## Task brief:
Range to reproduce from the entries below: the line with "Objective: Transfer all", the line with "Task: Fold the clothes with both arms", and every line in between. Give them exactly and give nothing else.
# # # # #
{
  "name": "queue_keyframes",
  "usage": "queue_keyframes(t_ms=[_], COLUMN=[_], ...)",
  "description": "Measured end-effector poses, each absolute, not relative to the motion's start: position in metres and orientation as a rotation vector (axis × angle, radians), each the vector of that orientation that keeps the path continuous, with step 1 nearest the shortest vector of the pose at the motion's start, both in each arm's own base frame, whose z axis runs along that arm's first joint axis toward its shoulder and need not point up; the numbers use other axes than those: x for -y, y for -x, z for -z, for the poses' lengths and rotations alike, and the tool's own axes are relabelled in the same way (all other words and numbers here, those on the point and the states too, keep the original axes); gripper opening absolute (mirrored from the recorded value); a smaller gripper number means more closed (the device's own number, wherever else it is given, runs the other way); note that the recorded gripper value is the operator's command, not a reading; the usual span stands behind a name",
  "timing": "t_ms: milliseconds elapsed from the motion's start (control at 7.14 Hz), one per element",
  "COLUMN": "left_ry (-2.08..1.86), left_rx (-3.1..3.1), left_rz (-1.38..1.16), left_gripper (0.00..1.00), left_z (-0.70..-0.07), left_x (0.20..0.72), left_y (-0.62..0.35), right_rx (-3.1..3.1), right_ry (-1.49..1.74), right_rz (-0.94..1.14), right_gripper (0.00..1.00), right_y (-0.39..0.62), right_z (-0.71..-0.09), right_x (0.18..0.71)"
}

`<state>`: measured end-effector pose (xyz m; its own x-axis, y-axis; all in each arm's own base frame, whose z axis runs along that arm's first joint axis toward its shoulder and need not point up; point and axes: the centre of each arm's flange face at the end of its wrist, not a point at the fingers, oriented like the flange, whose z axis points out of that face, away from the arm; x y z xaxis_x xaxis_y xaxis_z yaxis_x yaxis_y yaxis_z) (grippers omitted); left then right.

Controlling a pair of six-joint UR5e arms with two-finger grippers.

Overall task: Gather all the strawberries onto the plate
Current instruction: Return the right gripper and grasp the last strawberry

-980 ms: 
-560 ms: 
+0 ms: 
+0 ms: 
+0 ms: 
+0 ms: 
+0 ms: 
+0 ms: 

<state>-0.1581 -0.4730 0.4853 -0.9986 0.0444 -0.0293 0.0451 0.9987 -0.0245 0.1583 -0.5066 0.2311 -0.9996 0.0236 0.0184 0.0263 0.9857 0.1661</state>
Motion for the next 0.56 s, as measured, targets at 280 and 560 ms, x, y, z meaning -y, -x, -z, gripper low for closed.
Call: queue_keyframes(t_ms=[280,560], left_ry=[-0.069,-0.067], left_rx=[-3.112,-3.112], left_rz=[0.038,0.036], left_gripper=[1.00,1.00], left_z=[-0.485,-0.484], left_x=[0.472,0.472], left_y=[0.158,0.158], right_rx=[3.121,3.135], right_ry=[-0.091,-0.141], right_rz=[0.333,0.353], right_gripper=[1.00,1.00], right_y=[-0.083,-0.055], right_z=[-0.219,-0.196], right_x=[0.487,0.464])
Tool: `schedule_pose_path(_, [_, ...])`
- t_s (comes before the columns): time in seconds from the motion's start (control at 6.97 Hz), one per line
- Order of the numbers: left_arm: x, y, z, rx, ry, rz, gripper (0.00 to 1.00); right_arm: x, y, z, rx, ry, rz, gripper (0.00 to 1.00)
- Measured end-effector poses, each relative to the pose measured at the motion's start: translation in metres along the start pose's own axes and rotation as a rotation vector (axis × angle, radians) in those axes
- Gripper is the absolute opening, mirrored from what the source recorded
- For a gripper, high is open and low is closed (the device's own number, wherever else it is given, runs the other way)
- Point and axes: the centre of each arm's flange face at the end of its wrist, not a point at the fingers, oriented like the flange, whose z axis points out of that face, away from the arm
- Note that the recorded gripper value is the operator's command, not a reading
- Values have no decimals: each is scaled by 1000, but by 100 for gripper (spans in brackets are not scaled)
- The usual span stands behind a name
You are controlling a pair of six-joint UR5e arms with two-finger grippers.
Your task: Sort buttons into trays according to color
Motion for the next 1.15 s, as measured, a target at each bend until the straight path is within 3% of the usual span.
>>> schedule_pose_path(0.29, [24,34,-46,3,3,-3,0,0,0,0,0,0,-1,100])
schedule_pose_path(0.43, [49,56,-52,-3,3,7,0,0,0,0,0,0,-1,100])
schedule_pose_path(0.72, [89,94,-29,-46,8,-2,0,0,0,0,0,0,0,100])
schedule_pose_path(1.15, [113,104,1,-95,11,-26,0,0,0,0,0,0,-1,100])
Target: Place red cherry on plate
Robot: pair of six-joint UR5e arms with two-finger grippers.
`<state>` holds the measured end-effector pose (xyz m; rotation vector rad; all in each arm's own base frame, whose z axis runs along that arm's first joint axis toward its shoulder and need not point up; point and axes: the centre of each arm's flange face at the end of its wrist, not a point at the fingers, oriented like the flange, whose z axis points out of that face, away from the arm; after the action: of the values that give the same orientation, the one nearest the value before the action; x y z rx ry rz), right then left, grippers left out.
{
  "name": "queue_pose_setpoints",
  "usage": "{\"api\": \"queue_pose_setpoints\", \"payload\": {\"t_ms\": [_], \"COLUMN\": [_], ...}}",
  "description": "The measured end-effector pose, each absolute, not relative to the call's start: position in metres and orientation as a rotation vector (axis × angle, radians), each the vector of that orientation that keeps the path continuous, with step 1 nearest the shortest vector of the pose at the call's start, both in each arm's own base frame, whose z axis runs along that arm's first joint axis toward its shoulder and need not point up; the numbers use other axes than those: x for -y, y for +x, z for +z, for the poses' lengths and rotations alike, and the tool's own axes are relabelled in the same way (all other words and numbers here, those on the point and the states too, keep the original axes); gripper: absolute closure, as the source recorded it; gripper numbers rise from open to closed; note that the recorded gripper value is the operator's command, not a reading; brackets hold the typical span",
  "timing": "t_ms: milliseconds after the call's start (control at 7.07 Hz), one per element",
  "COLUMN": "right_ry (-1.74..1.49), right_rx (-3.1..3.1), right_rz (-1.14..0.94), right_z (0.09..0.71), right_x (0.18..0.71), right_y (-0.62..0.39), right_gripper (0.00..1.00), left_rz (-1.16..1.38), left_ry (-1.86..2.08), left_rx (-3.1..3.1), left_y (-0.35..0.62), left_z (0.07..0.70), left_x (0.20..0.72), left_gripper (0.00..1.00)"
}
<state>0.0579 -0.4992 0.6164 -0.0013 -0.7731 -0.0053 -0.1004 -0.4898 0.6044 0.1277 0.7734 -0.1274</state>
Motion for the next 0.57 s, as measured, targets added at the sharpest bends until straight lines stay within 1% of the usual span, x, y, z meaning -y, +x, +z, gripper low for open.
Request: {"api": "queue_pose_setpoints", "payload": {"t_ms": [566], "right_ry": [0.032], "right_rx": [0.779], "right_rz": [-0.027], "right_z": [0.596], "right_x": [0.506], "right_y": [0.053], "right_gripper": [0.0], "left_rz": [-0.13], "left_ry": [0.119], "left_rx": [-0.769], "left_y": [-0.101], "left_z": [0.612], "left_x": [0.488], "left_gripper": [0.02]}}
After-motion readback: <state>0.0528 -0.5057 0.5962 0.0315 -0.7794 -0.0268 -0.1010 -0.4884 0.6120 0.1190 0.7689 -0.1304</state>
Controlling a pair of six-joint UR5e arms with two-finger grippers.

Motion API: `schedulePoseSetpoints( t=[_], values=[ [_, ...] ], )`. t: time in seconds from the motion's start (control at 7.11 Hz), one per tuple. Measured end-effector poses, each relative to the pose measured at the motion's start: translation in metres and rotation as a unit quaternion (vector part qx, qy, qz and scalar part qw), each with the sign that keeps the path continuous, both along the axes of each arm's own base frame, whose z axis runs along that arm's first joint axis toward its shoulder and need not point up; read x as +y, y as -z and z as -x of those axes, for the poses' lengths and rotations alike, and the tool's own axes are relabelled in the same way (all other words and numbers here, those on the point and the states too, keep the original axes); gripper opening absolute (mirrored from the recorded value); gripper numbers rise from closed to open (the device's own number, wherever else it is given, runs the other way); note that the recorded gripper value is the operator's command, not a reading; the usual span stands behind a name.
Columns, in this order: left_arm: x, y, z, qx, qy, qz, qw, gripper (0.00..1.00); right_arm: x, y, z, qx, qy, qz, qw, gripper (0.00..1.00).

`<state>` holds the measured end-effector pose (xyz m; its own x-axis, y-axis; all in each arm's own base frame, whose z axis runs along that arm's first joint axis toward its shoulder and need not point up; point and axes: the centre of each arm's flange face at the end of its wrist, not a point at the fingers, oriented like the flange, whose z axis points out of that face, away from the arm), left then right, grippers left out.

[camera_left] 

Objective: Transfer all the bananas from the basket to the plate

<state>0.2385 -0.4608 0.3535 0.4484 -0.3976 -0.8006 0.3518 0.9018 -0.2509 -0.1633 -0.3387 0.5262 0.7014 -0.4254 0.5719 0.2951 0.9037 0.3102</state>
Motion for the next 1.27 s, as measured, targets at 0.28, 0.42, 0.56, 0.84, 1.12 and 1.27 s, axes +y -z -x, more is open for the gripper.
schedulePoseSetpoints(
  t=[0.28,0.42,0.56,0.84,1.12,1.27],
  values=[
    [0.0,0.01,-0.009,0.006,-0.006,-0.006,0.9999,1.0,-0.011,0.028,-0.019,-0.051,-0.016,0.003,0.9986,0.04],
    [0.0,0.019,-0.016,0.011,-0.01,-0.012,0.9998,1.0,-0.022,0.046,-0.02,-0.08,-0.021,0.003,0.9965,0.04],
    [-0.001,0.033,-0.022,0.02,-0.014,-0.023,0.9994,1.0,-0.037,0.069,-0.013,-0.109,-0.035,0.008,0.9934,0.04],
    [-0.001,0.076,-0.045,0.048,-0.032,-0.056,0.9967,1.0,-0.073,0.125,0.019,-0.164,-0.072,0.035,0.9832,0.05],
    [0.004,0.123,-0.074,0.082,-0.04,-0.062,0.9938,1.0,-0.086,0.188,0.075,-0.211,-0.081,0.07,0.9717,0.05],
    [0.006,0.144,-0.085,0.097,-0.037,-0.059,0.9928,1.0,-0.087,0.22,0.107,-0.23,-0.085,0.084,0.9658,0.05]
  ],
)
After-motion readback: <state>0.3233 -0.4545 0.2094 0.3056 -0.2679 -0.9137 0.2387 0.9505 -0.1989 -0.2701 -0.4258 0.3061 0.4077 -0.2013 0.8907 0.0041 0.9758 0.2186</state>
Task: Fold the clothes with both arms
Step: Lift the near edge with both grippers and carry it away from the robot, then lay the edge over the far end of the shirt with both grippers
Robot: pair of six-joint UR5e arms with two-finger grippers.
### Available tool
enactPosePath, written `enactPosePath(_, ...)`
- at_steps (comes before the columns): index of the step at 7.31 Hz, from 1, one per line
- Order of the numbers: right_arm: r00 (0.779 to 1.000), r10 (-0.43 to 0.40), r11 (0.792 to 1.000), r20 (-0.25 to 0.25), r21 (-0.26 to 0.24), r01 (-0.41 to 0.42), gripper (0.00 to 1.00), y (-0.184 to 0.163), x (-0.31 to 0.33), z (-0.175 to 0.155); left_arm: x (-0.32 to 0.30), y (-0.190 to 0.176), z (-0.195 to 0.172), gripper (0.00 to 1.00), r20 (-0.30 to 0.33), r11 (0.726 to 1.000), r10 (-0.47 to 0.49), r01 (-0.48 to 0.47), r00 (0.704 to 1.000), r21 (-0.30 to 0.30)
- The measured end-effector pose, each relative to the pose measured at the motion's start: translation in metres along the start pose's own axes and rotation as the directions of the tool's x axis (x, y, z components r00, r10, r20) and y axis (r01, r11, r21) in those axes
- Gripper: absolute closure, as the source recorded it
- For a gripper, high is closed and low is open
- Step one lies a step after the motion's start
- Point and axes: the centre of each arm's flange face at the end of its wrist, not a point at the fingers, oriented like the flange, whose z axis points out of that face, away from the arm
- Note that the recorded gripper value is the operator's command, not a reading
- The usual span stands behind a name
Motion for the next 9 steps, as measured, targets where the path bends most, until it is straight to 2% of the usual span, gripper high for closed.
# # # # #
## Response to the exercise:
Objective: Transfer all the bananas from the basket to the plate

<state>0.2385 -0.4608 0.3535 0.4484 -0.3976 -0.8006 0.3518 0.9018 -0.2509 -0.1633 -0.3387 0.5262 0.7014 -0.4254 0.5719 0.2951 0.9037 0.3102</state>
Motion for the next 1.27 s, as measured, targets at 0.28, 0.42, 0.56, 0.84, 1.12 and 1.27 s, axes +y -z -x, more is open for the gripper.
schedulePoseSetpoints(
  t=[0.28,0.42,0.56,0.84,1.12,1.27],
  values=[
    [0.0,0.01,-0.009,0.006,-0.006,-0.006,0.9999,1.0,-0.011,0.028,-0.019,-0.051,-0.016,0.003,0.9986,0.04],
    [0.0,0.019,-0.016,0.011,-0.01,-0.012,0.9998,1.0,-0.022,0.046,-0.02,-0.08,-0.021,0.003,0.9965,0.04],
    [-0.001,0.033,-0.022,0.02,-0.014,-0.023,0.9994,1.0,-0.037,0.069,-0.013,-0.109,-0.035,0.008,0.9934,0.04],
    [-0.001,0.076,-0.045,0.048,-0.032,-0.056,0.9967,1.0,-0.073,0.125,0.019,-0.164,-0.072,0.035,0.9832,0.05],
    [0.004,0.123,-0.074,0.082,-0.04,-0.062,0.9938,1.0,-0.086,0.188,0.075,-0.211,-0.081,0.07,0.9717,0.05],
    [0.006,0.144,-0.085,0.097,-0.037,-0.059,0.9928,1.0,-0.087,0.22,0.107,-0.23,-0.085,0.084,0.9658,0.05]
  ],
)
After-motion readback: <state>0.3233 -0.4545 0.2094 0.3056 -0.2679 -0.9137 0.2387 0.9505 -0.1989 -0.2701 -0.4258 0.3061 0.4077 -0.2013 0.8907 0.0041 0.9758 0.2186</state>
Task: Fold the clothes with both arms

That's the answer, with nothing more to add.